SUPPLIED MATERIAL>
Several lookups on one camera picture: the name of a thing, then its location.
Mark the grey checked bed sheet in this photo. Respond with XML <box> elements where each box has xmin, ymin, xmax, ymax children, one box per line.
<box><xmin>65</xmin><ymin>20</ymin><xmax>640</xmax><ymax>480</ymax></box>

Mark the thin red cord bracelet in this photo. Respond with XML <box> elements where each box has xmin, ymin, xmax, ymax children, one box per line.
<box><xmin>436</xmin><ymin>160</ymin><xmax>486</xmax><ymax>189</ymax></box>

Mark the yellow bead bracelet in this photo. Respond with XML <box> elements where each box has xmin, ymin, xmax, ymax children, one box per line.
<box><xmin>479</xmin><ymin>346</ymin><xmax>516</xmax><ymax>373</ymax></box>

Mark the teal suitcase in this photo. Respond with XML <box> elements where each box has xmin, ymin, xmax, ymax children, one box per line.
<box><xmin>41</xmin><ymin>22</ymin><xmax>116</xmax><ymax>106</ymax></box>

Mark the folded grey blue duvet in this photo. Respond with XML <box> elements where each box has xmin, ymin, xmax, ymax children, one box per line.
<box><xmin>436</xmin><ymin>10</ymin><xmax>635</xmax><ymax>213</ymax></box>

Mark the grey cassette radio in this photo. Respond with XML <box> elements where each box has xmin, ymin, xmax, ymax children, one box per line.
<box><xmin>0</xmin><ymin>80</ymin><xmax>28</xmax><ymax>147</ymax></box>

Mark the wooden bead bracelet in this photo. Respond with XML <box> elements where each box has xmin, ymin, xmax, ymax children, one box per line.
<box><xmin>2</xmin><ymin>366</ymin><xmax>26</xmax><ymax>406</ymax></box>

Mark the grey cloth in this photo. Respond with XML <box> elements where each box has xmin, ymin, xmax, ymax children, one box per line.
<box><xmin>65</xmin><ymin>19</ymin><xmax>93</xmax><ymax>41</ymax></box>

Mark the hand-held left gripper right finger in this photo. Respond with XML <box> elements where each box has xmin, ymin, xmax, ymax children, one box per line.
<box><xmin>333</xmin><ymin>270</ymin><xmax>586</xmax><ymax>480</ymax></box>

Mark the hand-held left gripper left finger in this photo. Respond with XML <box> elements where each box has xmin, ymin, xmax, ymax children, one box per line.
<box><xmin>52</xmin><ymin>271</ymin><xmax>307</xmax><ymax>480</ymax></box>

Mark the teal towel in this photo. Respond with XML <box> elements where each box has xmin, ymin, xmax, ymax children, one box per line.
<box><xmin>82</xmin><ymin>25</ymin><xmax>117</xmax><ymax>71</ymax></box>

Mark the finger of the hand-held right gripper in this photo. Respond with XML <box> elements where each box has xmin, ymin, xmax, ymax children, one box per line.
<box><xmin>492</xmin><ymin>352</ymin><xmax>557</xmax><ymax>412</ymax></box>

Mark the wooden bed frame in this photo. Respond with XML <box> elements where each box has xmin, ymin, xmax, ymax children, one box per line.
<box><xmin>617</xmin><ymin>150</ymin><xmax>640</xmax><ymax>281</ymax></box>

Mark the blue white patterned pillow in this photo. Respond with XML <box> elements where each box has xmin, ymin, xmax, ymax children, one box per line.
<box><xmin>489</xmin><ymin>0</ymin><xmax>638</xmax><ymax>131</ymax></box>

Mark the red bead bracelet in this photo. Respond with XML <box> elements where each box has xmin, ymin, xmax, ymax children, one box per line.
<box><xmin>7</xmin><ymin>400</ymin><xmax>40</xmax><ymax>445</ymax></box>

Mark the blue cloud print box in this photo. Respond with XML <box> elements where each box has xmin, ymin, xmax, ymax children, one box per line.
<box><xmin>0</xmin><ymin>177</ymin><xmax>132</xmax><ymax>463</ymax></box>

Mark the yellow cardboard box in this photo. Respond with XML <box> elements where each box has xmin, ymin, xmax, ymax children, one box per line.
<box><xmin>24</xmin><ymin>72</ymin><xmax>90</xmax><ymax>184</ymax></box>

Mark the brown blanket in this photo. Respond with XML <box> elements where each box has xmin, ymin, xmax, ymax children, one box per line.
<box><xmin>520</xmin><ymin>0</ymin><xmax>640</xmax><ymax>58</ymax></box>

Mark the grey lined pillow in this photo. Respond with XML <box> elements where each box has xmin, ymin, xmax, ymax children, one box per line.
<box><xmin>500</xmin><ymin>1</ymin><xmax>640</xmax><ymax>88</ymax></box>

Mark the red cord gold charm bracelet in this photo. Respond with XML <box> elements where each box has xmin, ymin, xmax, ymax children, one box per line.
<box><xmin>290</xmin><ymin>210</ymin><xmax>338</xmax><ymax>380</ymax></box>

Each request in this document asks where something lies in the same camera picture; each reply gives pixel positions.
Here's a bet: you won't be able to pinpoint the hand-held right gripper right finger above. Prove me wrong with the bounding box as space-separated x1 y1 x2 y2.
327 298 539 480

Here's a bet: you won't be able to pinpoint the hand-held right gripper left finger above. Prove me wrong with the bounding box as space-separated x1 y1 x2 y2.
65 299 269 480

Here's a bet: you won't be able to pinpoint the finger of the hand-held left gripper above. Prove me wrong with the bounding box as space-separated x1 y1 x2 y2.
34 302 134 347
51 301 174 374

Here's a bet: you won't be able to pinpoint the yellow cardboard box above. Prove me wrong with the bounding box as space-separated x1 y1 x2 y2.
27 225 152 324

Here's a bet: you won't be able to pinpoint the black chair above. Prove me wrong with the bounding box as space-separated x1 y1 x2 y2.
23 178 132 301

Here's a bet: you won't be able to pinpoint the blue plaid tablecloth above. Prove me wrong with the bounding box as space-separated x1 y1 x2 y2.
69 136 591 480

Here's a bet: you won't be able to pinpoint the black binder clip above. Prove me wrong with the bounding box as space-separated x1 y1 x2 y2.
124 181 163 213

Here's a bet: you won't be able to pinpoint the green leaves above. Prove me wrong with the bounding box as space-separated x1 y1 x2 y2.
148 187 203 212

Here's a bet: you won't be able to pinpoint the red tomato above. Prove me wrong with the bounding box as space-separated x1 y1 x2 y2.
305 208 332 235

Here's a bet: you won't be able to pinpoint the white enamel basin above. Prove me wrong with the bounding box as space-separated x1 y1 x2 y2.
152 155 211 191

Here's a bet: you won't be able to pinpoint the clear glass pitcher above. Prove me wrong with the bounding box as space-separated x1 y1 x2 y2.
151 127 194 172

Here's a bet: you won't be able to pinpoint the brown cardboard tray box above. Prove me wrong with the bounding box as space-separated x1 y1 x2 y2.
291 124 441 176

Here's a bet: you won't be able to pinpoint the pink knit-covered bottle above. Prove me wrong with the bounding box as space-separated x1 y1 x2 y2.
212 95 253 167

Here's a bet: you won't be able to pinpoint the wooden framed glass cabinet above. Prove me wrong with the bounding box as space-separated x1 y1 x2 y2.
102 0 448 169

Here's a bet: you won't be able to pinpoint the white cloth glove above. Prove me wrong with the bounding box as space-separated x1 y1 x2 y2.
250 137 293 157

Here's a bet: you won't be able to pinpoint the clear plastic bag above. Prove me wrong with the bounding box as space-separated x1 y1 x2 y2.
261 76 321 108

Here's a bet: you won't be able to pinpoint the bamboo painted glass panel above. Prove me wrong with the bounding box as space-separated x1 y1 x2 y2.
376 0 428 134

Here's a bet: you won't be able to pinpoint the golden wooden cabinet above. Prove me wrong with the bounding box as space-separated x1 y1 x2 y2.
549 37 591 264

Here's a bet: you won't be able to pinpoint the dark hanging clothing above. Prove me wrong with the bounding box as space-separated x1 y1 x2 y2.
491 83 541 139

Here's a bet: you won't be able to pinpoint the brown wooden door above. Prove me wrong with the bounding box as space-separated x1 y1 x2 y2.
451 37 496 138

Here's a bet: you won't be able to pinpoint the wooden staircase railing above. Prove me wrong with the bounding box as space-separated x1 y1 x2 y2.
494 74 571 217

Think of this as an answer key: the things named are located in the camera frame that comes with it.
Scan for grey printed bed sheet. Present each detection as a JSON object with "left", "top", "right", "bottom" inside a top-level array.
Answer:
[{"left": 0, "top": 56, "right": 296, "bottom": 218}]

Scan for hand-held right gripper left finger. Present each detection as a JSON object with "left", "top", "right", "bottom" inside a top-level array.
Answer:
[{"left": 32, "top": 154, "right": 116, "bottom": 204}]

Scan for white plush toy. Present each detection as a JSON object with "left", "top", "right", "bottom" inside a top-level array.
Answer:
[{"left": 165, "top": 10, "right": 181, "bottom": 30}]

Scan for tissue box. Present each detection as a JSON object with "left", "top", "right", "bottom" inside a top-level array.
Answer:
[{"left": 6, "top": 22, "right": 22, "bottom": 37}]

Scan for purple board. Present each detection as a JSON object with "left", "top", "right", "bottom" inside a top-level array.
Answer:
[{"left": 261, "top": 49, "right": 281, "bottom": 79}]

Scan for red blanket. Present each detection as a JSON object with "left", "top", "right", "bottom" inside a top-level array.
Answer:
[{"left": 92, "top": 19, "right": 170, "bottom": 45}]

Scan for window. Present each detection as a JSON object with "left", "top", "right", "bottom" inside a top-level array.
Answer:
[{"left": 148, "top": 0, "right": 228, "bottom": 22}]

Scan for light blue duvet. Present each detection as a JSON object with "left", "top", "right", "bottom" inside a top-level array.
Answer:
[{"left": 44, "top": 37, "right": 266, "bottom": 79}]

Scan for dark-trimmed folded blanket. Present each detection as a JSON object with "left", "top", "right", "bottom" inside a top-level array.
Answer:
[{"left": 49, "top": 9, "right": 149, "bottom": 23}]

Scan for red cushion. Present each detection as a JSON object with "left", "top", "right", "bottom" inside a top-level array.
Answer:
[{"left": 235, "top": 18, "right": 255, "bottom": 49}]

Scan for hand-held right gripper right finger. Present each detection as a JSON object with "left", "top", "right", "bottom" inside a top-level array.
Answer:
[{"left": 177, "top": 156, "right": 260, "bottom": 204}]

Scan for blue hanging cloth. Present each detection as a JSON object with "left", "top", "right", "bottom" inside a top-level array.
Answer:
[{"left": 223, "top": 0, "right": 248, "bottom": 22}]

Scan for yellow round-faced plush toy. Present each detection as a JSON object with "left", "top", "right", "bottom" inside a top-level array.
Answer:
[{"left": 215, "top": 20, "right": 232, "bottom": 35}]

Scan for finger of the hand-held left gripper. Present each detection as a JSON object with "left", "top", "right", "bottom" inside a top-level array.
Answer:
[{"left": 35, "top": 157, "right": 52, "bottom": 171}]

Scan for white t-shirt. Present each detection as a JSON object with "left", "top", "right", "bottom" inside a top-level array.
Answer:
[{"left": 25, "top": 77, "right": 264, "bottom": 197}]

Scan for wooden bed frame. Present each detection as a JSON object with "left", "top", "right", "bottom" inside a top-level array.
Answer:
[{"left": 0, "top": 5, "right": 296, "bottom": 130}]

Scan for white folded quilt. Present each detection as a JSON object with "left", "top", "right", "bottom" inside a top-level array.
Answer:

WHAT IS REQUIRED> Wherever the string "sheet" appears in a line of the records above, copy that line.

RESPONSE AREA>
Mark the grey checked bed sheet in this photo. Respond with XML <box> elements where each box has xmin, ymin, xmax, ymax children, one box per line.
Scan for grey printed bed sheet. Present each detection as a JSON object with "left", "top", "right", "bottom" inside a top-level array.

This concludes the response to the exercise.